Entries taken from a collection
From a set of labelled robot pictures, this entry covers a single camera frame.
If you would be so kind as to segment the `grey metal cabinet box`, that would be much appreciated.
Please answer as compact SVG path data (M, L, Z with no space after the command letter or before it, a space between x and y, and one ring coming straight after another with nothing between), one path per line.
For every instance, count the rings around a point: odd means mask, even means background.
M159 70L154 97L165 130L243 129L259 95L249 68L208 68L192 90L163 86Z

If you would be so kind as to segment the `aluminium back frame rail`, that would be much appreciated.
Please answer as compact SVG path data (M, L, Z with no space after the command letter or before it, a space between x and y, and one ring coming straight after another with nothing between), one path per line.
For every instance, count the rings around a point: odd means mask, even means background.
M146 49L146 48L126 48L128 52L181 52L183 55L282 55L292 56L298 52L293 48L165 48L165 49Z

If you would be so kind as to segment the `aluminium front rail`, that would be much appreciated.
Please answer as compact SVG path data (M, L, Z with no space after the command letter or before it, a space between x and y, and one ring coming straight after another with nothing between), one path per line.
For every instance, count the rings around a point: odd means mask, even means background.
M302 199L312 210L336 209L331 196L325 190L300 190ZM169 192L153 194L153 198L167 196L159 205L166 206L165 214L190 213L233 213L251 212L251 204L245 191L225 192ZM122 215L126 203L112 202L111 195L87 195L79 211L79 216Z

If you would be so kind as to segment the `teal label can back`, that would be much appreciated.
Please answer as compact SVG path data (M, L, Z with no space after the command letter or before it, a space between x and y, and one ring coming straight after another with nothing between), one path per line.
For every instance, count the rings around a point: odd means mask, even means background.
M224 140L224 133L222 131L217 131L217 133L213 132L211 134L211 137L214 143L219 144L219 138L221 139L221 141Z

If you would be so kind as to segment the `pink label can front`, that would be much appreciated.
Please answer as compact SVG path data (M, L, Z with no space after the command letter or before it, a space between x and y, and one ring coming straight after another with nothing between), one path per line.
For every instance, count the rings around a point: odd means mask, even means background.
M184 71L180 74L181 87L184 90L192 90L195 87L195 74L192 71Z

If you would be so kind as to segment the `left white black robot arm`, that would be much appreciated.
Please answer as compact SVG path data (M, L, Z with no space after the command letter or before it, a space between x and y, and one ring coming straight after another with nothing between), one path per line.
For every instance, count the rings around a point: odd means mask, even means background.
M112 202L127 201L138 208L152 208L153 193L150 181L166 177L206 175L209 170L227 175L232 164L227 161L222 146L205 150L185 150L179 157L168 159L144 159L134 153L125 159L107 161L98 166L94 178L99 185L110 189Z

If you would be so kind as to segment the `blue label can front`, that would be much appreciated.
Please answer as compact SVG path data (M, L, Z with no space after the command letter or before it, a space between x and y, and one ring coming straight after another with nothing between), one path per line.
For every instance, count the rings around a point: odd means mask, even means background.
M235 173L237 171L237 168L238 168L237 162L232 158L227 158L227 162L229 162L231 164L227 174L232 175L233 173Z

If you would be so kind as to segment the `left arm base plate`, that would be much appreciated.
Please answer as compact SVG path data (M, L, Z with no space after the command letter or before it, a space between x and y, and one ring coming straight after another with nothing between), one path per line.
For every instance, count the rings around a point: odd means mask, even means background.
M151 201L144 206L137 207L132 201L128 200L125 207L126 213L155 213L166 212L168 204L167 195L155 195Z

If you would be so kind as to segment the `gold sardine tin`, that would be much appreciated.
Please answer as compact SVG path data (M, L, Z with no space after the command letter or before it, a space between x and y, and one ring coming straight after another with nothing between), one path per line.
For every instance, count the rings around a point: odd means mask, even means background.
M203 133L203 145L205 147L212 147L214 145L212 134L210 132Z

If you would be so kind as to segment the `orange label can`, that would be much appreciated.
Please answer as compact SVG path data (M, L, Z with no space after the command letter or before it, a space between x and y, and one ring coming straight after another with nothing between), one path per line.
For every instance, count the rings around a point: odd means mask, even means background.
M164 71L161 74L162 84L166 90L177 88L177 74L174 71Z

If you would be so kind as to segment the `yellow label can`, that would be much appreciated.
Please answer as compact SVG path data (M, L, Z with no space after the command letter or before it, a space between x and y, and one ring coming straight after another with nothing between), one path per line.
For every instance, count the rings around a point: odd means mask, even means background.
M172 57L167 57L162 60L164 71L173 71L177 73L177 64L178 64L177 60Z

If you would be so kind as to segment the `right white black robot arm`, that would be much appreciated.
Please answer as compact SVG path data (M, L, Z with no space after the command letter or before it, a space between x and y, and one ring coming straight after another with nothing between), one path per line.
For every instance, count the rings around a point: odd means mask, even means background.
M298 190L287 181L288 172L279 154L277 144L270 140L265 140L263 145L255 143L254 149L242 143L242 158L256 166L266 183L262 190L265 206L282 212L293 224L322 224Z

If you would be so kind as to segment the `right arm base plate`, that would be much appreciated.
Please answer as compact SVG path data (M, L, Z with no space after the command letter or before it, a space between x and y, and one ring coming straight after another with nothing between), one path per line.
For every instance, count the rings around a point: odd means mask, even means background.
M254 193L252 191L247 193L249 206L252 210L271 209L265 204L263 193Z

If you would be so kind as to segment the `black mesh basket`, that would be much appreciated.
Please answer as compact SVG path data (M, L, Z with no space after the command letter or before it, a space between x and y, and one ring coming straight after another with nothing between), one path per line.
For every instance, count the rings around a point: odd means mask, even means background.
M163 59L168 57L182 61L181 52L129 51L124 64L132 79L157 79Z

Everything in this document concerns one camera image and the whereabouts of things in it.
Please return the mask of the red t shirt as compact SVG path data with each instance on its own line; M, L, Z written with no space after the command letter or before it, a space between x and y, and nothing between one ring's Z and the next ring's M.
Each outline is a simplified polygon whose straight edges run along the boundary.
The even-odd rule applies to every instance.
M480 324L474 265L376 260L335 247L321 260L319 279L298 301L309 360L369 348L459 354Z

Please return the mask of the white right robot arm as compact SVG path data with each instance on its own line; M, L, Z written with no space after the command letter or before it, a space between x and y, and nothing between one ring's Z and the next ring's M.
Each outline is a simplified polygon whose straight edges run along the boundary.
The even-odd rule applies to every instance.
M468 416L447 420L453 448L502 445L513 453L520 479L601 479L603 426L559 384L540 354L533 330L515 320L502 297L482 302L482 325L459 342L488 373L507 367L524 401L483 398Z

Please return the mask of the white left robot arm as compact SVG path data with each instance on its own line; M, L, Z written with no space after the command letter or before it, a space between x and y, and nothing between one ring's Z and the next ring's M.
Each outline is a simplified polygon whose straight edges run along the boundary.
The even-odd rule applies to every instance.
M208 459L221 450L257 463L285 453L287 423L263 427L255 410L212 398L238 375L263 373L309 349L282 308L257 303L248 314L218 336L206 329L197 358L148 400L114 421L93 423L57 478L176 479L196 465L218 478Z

### Problem statement
Please filter the entries above down to the lines holding "black" and copy them.

### Output of the task
If you would be so kind as to segment the `left white black robot arm`, that would be much appreciated.
If you would be so kind as to segment the `right white black robot arm`, that would be much appreciated.
If you would be so kind as to segment the `black mesh basket`, that would be much appreciated.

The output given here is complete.